According to the Ministry of Finance, the fiscal package is expected to help raise additional revenues and support public-health initiatives and preventive programmes. However, AIEJA raised serious concerns:

  • It warned the higher tax rate risks making licensed operators’ business models unviable, possibly driving licensed firms out of the market.

  • The Association also argued the measure could shift players toward unlicensed, untaxed platforms — undermining both consumer protection and formal tax collection.

  • AIEJA pointed to estimates that around 60% of Mexico’s online gambling activity currently takes place in the illegal market — a situation that may worsen under the new tax regime.

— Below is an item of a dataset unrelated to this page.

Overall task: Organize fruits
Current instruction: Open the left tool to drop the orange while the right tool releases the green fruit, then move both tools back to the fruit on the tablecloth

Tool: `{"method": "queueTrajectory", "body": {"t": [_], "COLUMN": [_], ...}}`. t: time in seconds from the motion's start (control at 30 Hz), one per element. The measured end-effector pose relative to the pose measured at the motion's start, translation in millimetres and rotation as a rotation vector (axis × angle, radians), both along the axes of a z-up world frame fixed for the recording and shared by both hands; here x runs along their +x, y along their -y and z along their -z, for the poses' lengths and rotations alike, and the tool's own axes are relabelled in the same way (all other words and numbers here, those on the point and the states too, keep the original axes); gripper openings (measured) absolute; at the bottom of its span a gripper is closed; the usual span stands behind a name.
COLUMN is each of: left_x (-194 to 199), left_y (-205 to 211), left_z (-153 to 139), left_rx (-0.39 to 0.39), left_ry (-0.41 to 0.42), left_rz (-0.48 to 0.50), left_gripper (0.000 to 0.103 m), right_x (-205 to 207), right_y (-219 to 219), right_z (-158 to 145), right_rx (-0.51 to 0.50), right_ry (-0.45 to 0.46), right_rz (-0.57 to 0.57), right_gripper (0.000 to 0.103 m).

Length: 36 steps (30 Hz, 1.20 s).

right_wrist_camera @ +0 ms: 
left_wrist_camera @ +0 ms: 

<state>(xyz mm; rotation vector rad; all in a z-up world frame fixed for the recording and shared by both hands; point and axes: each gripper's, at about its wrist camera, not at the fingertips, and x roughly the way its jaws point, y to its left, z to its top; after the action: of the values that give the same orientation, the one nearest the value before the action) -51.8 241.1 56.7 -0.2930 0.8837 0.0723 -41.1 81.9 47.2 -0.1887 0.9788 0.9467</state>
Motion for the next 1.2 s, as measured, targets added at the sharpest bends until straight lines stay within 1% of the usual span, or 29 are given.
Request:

Industry analysts echo the warning: with one of the highest gaming tax burdens globally, Mexico’s regulated sector may struggle to attract investment or sustain growth. The tax hike arrives as operators already face multiple layers of fiscal obligation including corporate income tax, local levies and sector fees.

The upcoming period will test the balance between fiscal objectives and market sustainability. The regulatory calendar now turns to the President for final enactment and subsequent implementation of the law.